» What you will do
Give the lines again, unchanged, starting with the line containing "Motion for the" and ending with the last line of the data below.

************

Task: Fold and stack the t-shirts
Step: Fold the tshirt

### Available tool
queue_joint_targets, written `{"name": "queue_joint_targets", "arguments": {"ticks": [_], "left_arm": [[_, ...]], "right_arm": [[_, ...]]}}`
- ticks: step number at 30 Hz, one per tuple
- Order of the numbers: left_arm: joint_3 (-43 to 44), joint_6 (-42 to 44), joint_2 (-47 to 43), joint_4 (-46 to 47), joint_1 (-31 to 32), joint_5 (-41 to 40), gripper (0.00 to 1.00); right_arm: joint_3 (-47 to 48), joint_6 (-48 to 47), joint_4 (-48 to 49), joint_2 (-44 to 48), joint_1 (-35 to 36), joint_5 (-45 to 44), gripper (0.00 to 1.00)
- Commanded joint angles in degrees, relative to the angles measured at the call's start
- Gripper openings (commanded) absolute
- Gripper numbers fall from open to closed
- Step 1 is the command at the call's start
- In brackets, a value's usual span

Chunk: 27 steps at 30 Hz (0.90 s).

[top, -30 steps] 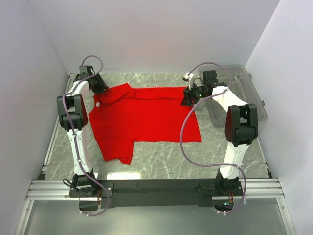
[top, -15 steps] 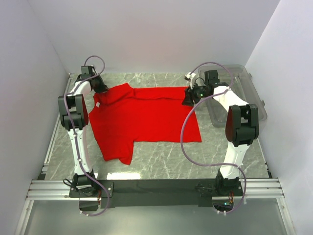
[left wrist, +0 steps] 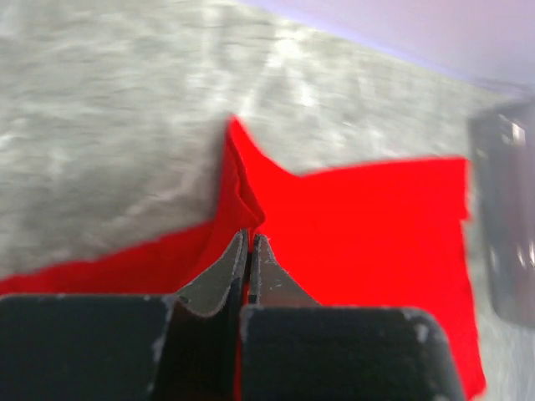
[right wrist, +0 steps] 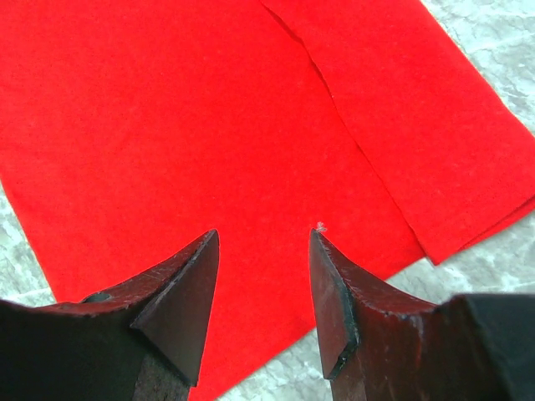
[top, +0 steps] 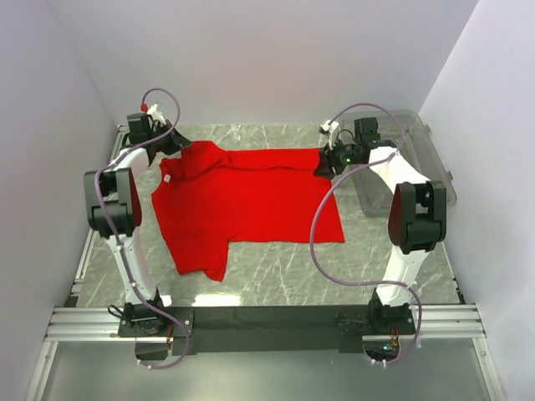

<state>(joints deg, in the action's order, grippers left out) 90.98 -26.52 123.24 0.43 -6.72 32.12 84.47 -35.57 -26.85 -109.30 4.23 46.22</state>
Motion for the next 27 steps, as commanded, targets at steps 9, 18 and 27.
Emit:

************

» Exercise answer
Motion for the next 27 steps, as commanded, targets at steps 9, 18 and 27.
Emit:

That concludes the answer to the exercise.